Latent Trees for Coreference Resolution
Abstract
We describe a structure learning system for unrestricted coreference resolution that explores two key modeling techniques: latent coreference trees and automatic entropy guided feature induction. The latent tree modeling turns the learning problem computationally feasible, since it incorporates a meaningful hidden structure. Additionally, using an automatic feature induction method, we are able to efficiently build enhanced nonlinear models which use linear model learning algorithms. We present empirical results that highlight the contribution of each modeling technique used in the proposed system. Empirical evaluation is performed on the multilingual unrestricted CoNLL-2012 Shared Task datasets, which comprise three languages: Arabic, Chinese and English.
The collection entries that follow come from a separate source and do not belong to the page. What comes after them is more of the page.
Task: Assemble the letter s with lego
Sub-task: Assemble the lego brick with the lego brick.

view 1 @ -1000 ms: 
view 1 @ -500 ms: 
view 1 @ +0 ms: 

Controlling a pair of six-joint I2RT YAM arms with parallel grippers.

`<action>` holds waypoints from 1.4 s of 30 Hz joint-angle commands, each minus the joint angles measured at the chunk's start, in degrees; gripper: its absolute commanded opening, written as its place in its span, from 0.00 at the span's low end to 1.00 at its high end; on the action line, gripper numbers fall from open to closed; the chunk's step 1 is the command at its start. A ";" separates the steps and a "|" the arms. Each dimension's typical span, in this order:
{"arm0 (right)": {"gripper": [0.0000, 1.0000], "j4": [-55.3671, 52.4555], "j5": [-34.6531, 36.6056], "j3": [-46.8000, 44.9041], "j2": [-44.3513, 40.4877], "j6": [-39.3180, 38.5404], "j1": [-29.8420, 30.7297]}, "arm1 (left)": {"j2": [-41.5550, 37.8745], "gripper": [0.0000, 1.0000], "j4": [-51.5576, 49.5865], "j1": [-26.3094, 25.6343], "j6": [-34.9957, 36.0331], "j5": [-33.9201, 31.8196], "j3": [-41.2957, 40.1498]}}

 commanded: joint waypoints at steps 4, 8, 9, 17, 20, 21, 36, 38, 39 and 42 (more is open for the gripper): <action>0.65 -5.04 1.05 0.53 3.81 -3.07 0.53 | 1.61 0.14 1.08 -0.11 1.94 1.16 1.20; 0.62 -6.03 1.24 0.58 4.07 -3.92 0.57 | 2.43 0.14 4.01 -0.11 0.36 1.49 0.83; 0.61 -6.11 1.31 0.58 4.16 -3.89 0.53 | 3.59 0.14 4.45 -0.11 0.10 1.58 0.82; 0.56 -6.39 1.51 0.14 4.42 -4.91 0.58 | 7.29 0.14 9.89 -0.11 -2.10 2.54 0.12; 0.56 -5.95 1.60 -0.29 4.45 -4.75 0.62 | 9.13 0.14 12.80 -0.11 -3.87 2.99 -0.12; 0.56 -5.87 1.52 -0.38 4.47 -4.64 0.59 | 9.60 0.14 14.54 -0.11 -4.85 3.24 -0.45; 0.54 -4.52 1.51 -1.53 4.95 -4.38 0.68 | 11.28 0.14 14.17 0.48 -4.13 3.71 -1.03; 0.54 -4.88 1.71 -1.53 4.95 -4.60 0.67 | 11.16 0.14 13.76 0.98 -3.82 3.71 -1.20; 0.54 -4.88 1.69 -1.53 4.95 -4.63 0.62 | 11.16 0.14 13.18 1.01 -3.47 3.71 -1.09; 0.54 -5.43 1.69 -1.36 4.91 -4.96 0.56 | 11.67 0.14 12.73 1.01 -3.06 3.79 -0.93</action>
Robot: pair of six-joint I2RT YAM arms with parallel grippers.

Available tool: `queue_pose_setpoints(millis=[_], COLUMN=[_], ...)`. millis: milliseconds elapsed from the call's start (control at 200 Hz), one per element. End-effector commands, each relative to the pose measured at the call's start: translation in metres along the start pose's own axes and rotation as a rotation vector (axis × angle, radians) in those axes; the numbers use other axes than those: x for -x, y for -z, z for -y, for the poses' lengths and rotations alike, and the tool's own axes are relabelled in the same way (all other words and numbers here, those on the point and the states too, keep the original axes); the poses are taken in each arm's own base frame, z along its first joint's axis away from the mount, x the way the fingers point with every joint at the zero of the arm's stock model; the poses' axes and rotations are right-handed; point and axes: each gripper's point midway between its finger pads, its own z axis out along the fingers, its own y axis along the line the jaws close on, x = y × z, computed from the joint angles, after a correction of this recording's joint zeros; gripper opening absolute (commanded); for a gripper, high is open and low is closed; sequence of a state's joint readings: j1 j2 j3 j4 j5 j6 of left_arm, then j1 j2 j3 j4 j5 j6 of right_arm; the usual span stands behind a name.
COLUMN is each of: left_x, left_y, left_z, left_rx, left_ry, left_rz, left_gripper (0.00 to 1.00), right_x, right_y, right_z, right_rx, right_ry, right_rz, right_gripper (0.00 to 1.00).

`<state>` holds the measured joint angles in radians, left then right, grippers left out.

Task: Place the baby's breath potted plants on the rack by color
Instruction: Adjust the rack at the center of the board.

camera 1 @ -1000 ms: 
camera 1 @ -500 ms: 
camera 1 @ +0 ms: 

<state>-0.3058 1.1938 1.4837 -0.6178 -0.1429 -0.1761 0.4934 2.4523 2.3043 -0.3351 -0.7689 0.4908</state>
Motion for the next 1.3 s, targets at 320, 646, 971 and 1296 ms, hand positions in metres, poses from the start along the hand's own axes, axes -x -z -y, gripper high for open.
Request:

We apply the same system to all languages, except for minor adaptations on some language dependent features such as nested mentions and specific static pronoun lists. A previous version of this system has been submitted to the CoNLL-2012 Shared Task closedtrack, achieving an official score of 58.69, the best one among all the competitors. The unique enhancement added to the current system version is the inclusion of candidate arcs linking nested mentions for the Chinese language. By including such arcs, the score increases by almost 4.5 points for that language. The current system shows a score of 60.15, which corresponds to a 3.5% error reduction and also the best performing system for each of the three languages.